Little Wolf Nature Preserve

Preserving Beautiful Kentucky

Archive for May, 2013

May
28

The Scoop on Building a Coop

Posted by Theresa

Timm and I completed a coop for the chickens and it turned out great!  Here’s a step by step of our construction project.  We built it together over several days and we think it turned out pretty well!

 

1) Research and plan the project.

Before starting, I did a lot of research on chicken coop design. A good chicken coop needs to be dry with good ventilation yet without being drafty.  It should have nesting boxes, 1 for every 3 or 4 hens.  It needs a roost so the chickens can perch up off the ground to sleep.  It also needs a place for food and water, preferably hung from the ceiling so the chickens don’t knock them over.  Finally, it needs a dust box filled with dirt, because surprisingly, wallowing around in dirt is how chickens keep themselves clean and free of parasites.

Prior to starting, I also researched basic construction as we’ve never constructed a wall or hung a door before.  I found several books at the library to guide us.  I found one that was really helpful which has detailed pictures of how to do the things we needed called The Complete Guide to Carpentry for Homeowners.

 

2) Select a site for the coop.

New chicken coop will be built on the left.
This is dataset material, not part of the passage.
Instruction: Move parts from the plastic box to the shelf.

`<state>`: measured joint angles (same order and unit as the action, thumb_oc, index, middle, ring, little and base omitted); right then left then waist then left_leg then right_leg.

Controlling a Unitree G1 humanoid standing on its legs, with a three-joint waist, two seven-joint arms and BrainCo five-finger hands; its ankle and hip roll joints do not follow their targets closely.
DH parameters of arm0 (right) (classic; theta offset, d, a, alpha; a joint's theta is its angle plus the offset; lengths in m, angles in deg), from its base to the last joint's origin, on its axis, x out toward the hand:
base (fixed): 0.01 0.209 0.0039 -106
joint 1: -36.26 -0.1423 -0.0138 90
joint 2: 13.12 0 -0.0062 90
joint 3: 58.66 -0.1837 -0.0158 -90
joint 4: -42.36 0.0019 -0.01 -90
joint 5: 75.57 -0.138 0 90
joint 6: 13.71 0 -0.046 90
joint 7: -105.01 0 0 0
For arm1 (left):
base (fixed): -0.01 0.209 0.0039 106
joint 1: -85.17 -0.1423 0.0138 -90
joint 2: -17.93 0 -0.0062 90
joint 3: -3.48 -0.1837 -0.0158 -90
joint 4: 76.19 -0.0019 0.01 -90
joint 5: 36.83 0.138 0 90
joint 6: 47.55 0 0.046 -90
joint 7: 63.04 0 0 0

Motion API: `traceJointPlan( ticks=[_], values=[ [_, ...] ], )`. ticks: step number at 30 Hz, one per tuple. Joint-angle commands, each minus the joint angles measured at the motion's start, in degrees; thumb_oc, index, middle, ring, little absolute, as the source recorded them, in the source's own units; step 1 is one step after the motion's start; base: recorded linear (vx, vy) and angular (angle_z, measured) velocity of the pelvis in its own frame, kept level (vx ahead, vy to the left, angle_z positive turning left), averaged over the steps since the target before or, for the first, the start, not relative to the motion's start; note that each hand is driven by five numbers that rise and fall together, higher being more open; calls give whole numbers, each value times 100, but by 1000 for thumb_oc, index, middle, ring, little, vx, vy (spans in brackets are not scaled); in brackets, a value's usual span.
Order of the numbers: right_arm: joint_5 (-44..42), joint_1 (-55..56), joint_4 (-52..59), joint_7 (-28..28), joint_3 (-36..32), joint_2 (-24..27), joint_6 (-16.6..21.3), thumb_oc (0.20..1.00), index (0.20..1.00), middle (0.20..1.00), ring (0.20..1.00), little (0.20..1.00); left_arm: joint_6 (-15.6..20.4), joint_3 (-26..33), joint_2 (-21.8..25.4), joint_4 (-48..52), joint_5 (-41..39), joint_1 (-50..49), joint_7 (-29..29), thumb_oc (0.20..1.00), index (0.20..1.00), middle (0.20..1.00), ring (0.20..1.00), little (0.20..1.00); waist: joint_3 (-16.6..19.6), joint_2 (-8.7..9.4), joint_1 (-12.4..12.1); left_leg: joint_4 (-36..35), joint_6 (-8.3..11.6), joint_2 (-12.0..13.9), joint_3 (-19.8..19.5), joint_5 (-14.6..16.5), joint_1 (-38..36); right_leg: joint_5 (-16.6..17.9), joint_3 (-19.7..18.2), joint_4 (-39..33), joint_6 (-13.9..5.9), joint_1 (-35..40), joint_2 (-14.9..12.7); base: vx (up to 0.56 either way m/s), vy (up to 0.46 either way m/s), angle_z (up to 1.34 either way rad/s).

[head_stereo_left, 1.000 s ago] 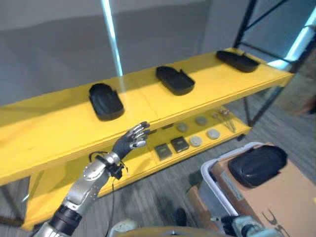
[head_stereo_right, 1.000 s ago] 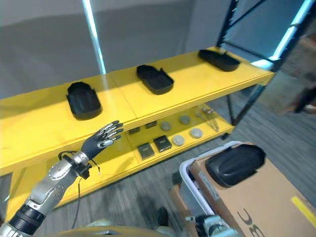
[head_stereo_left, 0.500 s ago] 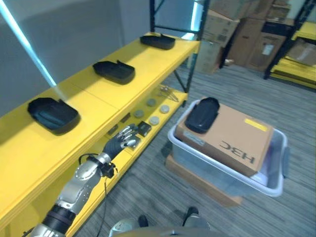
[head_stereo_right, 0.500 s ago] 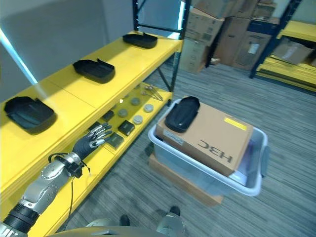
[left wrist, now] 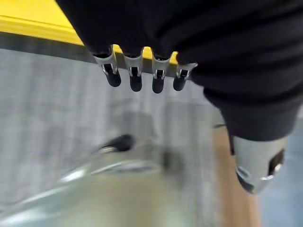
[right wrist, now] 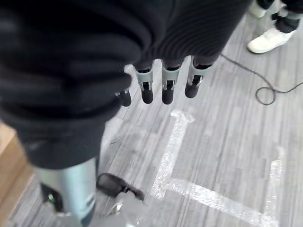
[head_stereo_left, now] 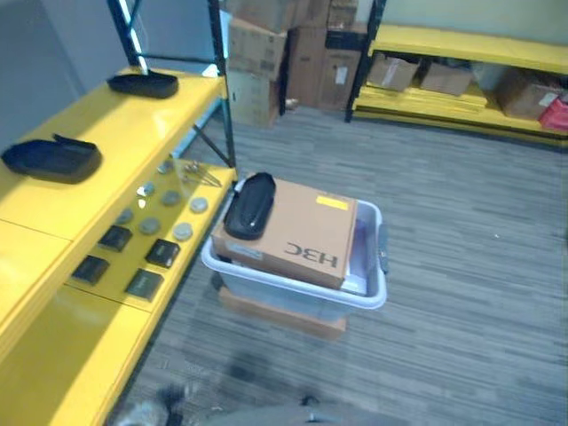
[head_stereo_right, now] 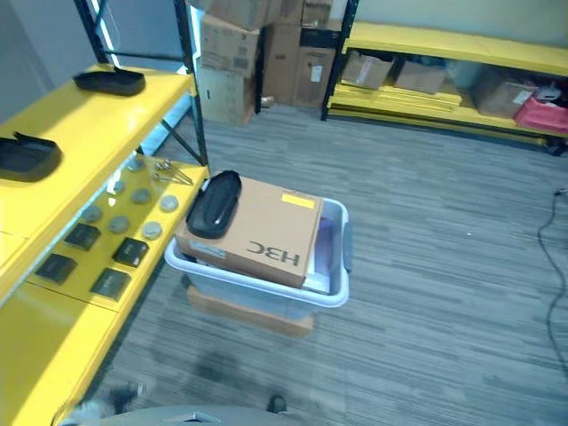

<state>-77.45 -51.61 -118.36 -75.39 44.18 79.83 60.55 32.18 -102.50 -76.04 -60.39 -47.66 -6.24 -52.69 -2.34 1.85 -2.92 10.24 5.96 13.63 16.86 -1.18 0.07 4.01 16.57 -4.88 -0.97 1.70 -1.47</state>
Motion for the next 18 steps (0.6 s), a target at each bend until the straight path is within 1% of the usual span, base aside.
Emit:
traceJointPlan(
  ticks=[1, 2, 3, 4, 5, 6, 7, 8, 11, 12, 14, 15, 16, 17, 18],
  values=[
    [-56, -481, -123, -170, 233, 83, -177, 1000, 1000, 1000, 1000, 1000, 246, -46, 111, 347, 548, 394, 960, 1000, 1000, 1000, 1000, 1000, -405, 81, -221, 1005, 58, -106, -251, -10, 536, -233, 8, -12, -403, 15, -351, 34, -201, -10],
    [-95, -529, -121, -162, 265, 103, -211, 1000, 1000, 1000, 1000, 1000, 358, 26, 91, 193, 560, 398, 969, 1000, 1000, 1000, 1000, 1000, -457, 69, -216, 1237, 59, -82, -354, -58, 625, -243, -21, -12, -353, 33, -317, 54, -187, -10],
    [-214, -605, -141, -147, 335, 139, -276, 1000, 1000, 1000, 1000, 1000, 410, 85, 79, 102, 481, 419, 1002, 1000, 1000, 1000, 1000, 1000, -533, 35, -234, 1401, 16, -162, -542, -90, 714, -255, -104, -12, -286, 53, -264, 54, -47, -20],
    [-272, -658, -189, -114, 394, 151, -331, 1000, 1000, 1000, 1000, 1000, 434, 93, 58, 67, 402, 408, 1007, 1000, 1000, 1000, 1000, 1000, -567, 8, -280, 1271, -84, -397, -679, 55, 707, -249, -171, -12, -303, 49, -269, 51, -1, -35],
    [-280, -667, -198, -106, 406, 152, -342, 1000, 1000, 1000, 1000, 1000, 439, 97, 55, 62, 397, 405, 1005, 1000, 1000, 1000, 1000, 1000, -575, 5, -291, 1234, -105, -445, -696, 83, 697, -247, -185, -12, -311, 51, -274, -3, 79, -46],
    [-266, -703, -253, -83, 441, 135, -352, 1000, 1000, 1000, 1000, 1000, 470, 117, 42, 43, 399, 399, 1010, 1000, 1000, 1000, 1000, 1000, -589, 29, -333, 943, -243, -718, -739, 90, 717, -178, -199, -12, -313, -22, -334, 7, 110, -41],
    [-251, -721, -316, -109, 476, 101, -330, 1000, 1000, 1000, 1000, 1000, 485, 109, 25, 37, 402, 391, 1011, 1000, 1000, 1000, 1000, 1000, -607, 9, -393, 594, -317, -978, -834, 218, 650, -167, -242, -12, -358, -16, -353, 55, 224, -27],
    [-304, -689, -413, -257, 480, 2, -224, 1000, 1000, 1000, 1000, 1000, 548, 80, -25, 26, 506, 391, 889, 1000, 1000, 1000, 1000, 1000, -607, -48, -453, -32, -391, -1408, -957, 293, 647, -160, -272, -12, -441, -17, -366, 95, 210, -21],
    [-286, -629, -449, -389, 381, -80, -90, 1000, 1000, 1000, 1000, 1000, 617, 22, -53, 55, 631, 413, 815, 1000, 1000, 1000, 1000, 1000, -584, -68, -411, -257, -443, -1500, -916, 354, 622, -173, -221, -12, -488, 8, -409, 71, 175, -19],
    [-344, -593, -435, -510, 374, -128, -50, 1000, 1000, 1000, 1000, 1000, 624, -45, -75, 114, 633, 426, 780, 1000, 1000, 1000, 1000, 1000, -569, -104, -390, -413, -487, -1519, -893, 368, 513, -196, -185, -12, -505, 38, -417, 87, 220, 5],
    [-323, -566, -411, -627, 353, -205, 3, 1000, 1000, 1000, 1000, 1000, 620, -166, -110, 250, 478, 415, 784, 1000, 1000, 1000, 1000, 1000, -509, -163, -407, -530, -577, -1654, -1068, 435, 393, -299, -226, 135, -521, -4, -437, 111, 274, -4],
    [-297, -494, -339, -760, 351, -301, 160, 1000, 1000, 1000, 1000, 1000, 576, -236, -70, 379, 381, 433, 803, 1000, 1000, 1000, 1000, 1000, -432, -218, -370, -626, -693, -1693, -1026, 473, 341, -561, -220, 623, -512, -138, -460, 112, 248, -30],
    [-347, -482, -323, -809, 353, -314, 218, 1000, 1000, 1000, 1000, 1000, 558, -252, -61, 404, 402, 438, 805, 1000, 1000, 1000, 1000, 1000, -432, -232, -364, -618, -715, -1702, -1024, 482, 347, -631, -219, 759, -503, -169, -459, 91, 205, -34],
    [-432, -479, -259, -861, 321, -336, 280, 1000, 1000, 1000, 1000, 1000, 517, -273, -26, 466, 434, 435, 830, 1000, 1000, 1000, 1000, 1000, -471, -277, -360, -559, -791, -1706, -1040, 490, 345, -758, -239, 1346, -531, -364, -503, 35, 96, -28],
    [-473, -487, -196, -886, 296, -359, 307, 1000, 1000, 1000, 1000, 1000, 487, -293, 12, 507, 431, 430, 855, 1000, 1000, 1000, 1000, 1000, -493, -297, -343, -504, -876, -1726, -1070, 504, 374, -725, -281, 1806, -590, -621, -563, 19, 106, -14]
  ],
)
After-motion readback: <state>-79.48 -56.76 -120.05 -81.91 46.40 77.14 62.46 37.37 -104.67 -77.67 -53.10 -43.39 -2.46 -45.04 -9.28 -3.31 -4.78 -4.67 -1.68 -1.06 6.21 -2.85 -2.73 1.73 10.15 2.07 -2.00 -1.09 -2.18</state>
We had a few options of where to put the coop.  Of the 3 or 4 possible places and ways to build the coop, we chose to put the coop inside the barn.  We have an unused space on the left hand side of the barn that already has electricity and water. This space has other advantages as well. It’s has a nice dirt floor, is near the pond and has sturdy front and back doors.  However, at 14  feet wide by about 40 feet long, the space is way too large for a chicken coop that would house less than 10 chickens.  So, we are going to have to build a wall.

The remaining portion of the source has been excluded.